How does a movie made eleven years later feature computer graphics that feel more dated than its predecessor?! It's not just that this movie looks, feels, and smells cheap, but its structure means we're also not given any time to meet and care about Hope before her identity is stolen and the adventure begins. Bullock's Angela is someone we like and even feel for before things go south meaning our concern grows once she's in real trouble. Hope, though, is a blank and bland page, and her fate is of absolutely no concern to anyone watching.

The senior Winkler's movie at least looks like a movie – from its cast to its action to its cinematography – but the same can't really be said for Winkler the Younger. You'd be hard-pressed to find three straight seconds here that look and feel well-made as Winkler Jr. and his team give it all the cheapest sheen imaginable. I'm talking Charlie-level Sheen here. The camera shakes in otherwise static shots, a fifth of the movie is shot at a 45-degree angle, and the editing is painful to the vision-unchallenged. The editing is used narratively to start in media res with Hope in trouble before jumping back and forth to show how we got there, but it's also a s***show in any given scene as action is jumbled, sound effects accompany image shifts, quick flashes move us forward/back, and random we're plagued repeatedly with freeze frames to highlight big "dramatic" beats.

The movie's visually offensive, but the script tries to keep pace through sheer stupidity. She tells her boyfriend that there are probably more terrorists in his paleontology class in Santa Monica, CA than in the whole of Turkey. A local Turkish woman fixes her dinner while in Turkey and says "Hey you hungry? I have Turkish food." After being framed for a murder and a theft she comes upon a bad woman who's been stabbed — and takes hold of the knife, pulls it out, and then tells the approaching cops it's not what it looks like.

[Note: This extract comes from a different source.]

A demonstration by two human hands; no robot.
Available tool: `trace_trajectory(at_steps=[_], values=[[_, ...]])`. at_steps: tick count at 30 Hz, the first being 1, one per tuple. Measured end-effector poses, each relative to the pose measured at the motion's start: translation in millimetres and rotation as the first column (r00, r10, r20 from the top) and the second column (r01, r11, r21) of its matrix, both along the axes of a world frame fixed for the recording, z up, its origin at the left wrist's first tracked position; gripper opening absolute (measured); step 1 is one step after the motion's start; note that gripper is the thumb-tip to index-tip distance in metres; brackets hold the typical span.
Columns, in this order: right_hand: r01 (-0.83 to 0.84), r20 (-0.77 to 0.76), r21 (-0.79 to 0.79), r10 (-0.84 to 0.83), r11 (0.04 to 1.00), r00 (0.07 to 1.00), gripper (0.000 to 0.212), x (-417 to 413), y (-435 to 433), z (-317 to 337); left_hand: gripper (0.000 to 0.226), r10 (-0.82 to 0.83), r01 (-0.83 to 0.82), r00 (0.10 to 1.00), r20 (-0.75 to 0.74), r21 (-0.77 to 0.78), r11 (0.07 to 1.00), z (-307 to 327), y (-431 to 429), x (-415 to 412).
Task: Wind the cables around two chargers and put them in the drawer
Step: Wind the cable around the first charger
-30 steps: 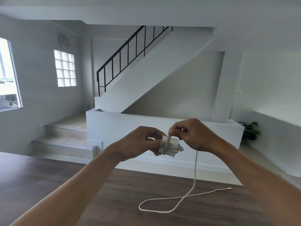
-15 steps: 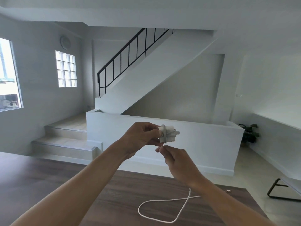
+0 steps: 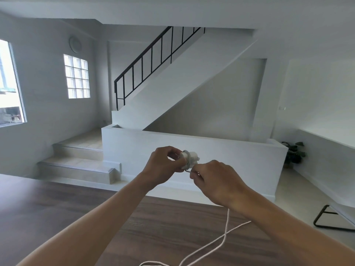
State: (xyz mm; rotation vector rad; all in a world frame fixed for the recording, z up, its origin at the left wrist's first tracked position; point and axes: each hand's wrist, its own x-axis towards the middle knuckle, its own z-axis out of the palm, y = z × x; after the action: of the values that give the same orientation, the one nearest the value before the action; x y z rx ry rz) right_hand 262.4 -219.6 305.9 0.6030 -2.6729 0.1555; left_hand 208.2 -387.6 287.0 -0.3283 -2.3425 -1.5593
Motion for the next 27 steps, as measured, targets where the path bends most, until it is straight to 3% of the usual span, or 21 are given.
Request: trace_trajectory(at_steps=[4, 13, 20, 24, 27], values=[[-0.01, -0.005, 0.021, 0.01, 1.0, 1.0, 0.032, -2.3, 1.8, 10.2, 0.014, 0.027, -0.027, 0.999, -0.017, 0.025, 0.999, -4.5, 5.4, -0.8], [0.003, -0.045, -0.026, -0.004, 1.0, 0.999, 0.023, -17.5, 10.2, 31.6, 0.017, -0.063, 0.056, 0.996, -0.067, -0.103, 0.993, -2.7, 4.8, 6.8], [-0.048, -0.023, -0.141, 0.045, 0.989, 0.999, 0.015, -27.7, 12.9, 38.4, 0.008, -0.263, 0.259, 0.965, 0.02, -0.253, 0.932, 2.8, -4.4, 12.4], [-0.116, 0.04, -0.299, 0.134, 0.947, 0.99, 0.017, -41.8, 21.1, 29.5, 0.012, -0.361, 0.368, 0.93, 0.072, -0.183, 0.912, 4.2, -14.2, 10.6], [-0.179, 0.076, -0.467, 0.242, 0.866, 0.967, 0.026, -48.5, 22.5, 18.2, 0.015, -0.438, 0.439, 0.896, 0.07, -0.005, 0.898, 2.9, -14.9, 13.2]])
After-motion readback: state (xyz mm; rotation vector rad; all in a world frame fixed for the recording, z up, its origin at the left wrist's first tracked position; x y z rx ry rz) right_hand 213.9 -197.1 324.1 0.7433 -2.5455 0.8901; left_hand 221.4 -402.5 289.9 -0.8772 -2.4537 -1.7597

She also talks to herself a lot which is lazy in the best of movie circumstances but wholly obnoxious in flashbacks being told by the same person. "I can't believe this!" she says to no one while engaged in a car chase. "I hope this works. Yes!" Oh, and the boyfriend back in CA who told her not to go? He's in on the whole thing for some reason that never makes a lick of sense. He explains the whole scheme while they walk and fight down a long stairwell, but it's gibberish.



Conclusion

Most of these DTV sequels are bad, and some are surprisingly okay, but this? This is actively and aggressively terrible. It's a shoddy mess from beginning to end, and the post-production effort to liven it up through a criminal overuse of amateurish editing shenanigans only to serves to magnify its awfulness.